* **EXERCISE BRIEF**
Copy out the lines below that hold the word "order".
RECORDED INFORMATION: Begin
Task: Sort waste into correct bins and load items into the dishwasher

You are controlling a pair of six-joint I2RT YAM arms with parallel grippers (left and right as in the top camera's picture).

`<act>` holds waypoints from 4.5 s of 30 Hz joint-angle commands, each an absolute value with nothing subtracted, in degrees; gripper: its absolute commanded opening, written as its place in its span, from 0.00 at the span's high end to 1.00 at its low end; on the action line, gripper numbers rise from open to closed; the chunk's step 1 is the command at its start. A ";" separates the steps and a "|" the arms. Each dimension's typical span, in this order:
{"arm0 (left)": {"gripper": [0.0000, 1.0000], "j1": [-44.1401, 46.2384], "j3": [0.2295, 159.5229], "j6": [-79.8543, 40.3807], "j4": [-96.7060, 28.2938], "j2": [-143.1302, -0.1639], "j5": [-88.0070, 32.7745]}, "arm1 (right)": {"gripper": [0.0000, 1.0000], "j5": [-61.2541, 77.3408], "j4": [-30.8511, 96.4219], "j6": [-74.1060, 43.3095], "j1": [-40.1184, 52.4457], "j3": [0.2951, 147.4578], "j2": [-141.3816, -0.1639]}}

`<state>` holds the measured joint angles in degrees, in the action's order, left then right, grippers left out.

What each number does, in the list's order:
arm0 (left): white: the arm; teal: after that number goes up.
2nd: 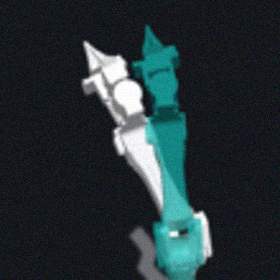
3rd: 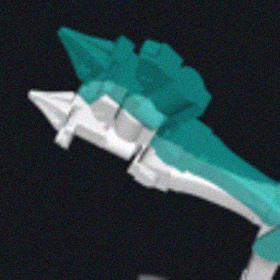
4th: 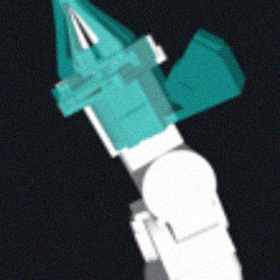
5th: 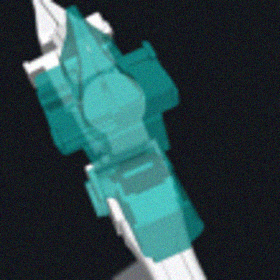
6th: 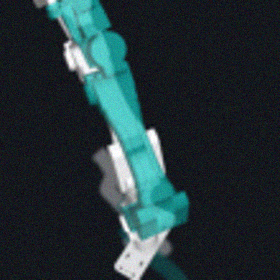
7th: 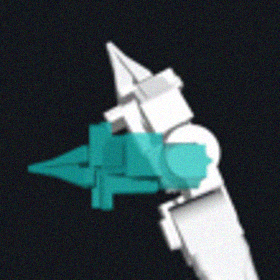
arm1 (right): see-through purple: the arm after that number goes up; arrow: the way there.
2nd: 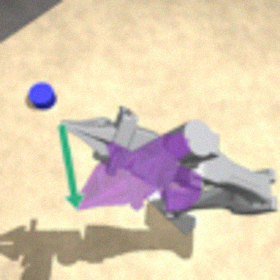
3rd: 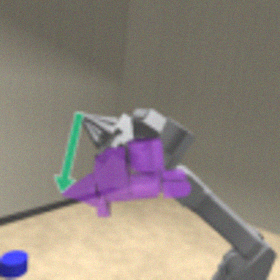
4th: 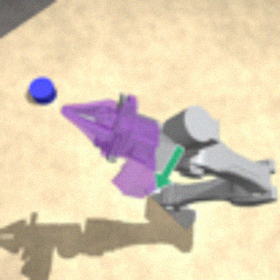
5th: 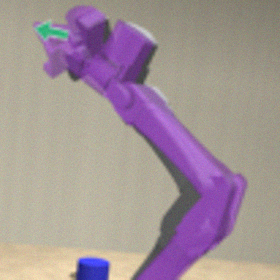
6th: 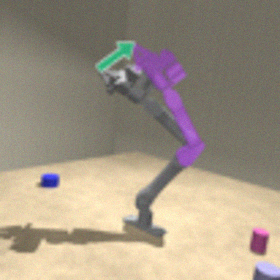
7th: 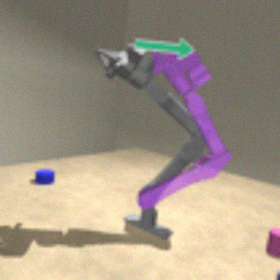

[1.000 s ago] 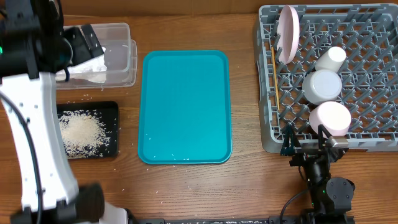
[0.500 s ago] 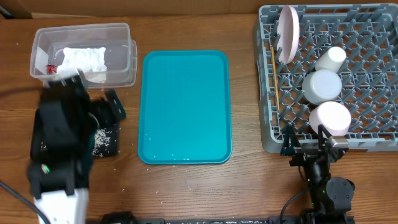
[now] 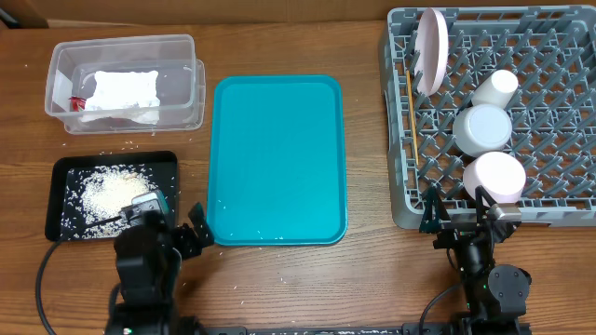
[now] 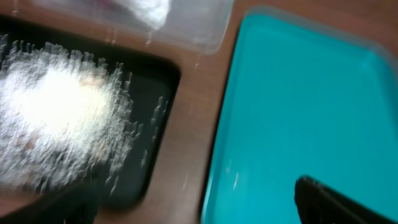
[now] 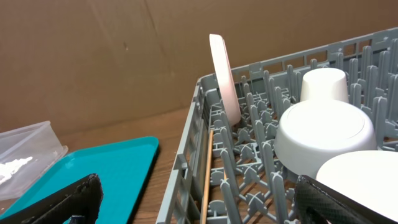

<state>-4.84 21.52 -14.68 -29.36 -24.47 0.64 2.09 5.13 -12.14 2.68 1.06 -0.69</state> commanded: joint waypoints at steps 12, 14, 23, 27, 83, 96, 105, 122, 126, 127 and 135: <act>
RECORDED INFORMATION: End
* **WRITTEN SOLUTION**
`<act>` holds waypoints from 4.5 s of 30 Hz joint-angle commands, each an absolute value with nothing subtracted, in degrees; gripper: its absolute commanded opening, written as its place in its span, from 0.00 at the span's high end to 1.00 at its low end; on the action line, gripper numbers rise from open to closed; the chunk's step 1 is the command at its start. A ";" separates the steps and a "|" the arms. Each dimension's typical span, in this order:
`<state>` holds the measured joint angles in degrees, in the action's order, left then right, grippers left out.
What each number does, in the list's order:

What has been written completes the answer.